=== What this task involves ===
The lines you return should be those containing the string "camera", taken from the data below.

══ Available data ══

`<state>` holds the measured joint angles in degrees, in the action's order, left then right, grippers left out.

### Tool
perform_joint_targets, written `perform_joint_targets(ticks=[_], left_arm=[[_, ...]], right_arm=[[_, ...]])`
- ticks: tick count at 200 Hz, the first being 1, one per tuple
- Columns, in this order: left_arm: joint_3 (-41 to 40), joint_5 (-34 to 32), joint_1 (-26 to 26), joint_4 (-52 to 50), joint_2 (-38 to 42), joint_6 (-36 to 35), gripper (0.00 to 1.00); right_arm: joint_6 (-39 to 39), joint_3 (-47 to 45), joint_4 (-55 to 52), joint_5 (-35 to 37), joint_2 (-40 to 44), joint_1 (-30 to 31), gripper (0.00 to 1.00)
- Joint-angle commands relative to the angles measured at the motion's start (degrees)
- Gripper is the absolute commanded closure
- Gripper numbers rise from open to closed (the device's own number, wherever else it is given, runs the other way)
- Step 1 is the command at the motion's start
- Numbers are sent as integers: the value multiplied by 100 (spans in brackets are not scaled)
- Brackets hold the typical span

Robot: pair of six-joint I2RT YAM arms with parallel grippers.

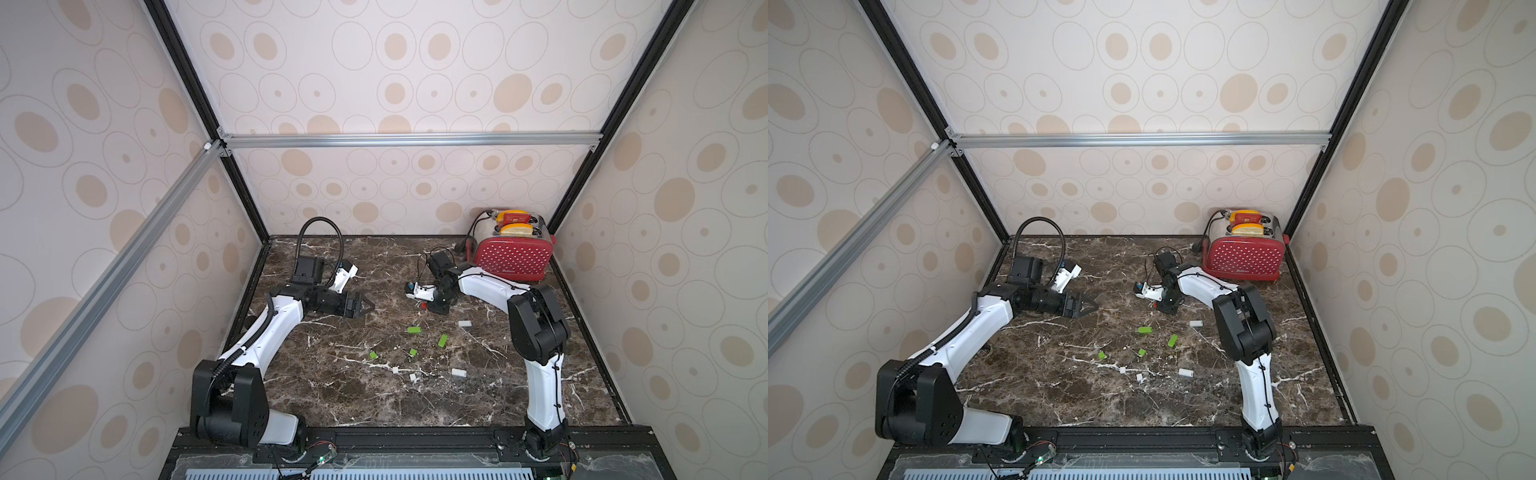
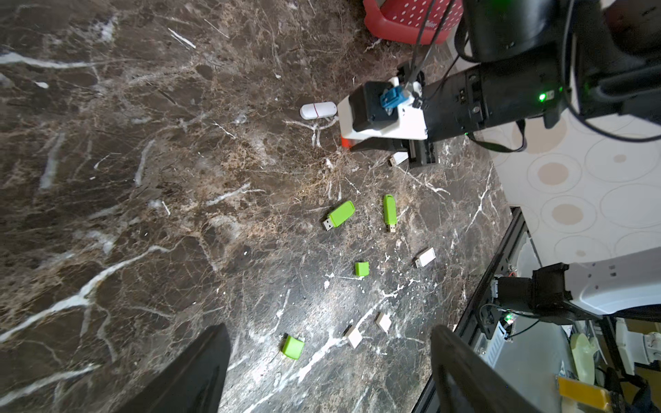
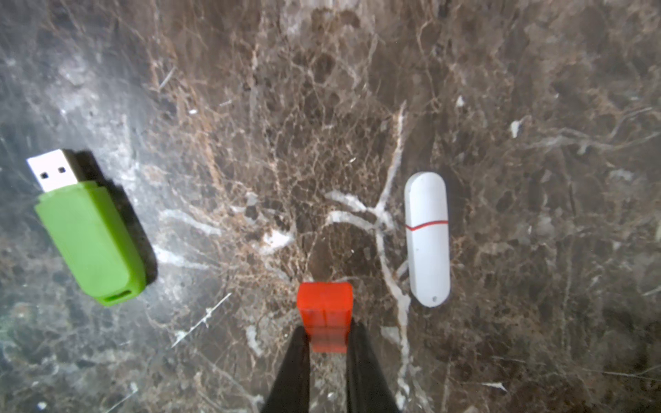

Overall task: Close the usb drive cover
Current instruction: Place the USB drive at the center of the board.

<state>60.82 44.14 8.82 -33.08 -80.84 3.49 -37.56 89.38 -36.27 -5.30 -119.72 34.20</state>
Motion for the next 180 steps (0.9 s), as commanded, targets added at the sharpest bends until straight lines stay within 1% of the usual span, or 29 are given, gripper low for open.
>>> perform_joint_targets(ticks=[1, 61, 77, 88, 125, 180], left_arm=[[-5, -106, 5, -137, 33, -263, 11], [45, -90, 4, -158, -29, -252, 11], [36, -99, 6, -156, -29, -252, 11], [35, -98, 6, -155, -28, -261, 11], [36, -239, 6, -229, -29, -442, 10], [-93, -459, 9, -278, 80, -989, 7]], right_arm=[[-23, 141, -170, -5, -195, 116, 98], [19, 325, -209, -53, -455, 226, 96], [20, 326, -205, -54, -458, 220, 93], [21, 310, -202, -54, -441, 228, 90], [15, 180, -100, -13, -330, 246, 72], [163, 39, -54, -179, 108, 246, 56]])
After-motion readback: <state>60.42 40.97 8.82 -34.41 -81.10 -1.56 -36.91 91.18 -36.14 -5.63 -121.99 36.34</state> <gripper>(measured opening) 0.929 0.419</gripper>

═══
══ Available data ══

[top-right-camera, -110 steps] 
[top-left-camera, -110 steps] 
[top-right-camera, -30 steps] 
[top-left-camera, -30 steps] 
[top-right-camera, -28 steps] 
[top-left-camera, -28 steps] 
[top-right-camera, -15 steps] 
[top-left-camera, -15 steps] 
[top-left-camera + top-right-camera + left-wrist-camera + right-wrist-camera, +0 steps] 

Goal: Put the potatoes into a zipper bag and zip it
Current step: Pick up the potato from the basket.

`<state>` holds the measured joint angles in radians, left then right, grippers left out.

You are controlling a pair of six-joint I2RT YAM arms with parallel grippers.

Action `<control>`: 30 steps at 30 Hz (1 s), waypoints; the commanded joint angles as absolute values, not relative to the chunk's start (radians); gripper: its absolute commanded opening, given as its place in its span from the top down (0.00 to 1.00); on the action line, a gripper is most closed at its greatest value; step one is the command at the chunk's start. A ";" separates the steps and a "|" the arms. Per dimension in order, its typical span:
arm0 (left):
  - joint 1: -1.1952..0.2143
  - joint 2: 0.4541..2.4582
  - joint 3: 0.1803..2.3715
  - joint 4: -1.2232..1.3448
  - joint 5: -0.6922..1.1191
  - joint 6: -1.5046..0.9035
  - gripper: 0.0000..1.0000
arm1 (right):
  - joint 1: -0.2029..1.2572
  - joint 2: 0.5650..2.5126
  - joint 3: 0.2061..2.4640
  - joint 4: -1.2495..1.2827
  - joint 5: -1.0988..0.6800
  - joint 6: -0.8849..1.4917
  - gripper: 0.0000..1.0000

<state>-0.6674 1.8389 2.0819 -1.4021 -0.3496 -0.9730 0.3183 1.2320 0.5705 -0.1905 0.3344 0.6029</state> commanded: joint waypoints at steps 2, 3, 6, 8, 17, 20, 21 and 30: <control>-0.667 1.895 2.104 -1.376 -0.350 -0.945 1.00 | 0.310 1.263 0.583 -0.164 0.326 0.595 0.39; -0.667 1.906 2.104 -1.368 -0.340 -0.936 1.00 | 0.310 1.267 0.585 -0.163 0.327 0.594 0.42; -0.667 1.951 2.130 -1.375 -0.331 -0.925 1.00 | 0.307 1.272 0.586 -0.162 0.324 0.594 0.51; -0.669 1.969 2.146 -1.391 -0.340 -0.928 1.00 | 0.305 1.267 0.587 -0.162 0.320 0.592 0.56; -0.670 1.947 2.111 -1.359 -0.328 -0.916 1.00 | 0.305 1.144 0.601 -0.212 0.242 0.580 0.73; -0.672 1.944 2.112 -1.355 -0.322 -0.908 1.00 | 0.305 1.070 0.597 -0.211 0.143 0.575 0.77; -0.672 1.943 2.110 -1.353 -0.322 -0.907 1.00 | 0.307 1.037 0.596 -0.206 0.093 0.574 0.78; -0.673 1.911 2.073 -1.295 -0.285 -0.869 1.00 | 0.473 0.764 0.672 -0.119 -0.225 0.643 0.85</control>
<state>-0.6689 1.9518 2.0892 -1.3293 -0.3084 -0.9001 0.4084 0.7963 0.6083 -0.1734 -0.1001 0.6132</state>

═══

=== Response to this exercise ===
[top-right-camera, -110 steps] 
[top-left-camera, -110 steps] 
[top-right-camera, -30 steps] 
[top-left-camera, -30 steps] 
[top-right-camera, -28 steps] 
[top-left-camera, -28 steps] 
[top-right-camera, -15 steps] 
[top-left-camera, -15 steps] 
[top-left-camera + top-right-camera + left-wrist-camera + right-wrist-camera, +0 steps] 

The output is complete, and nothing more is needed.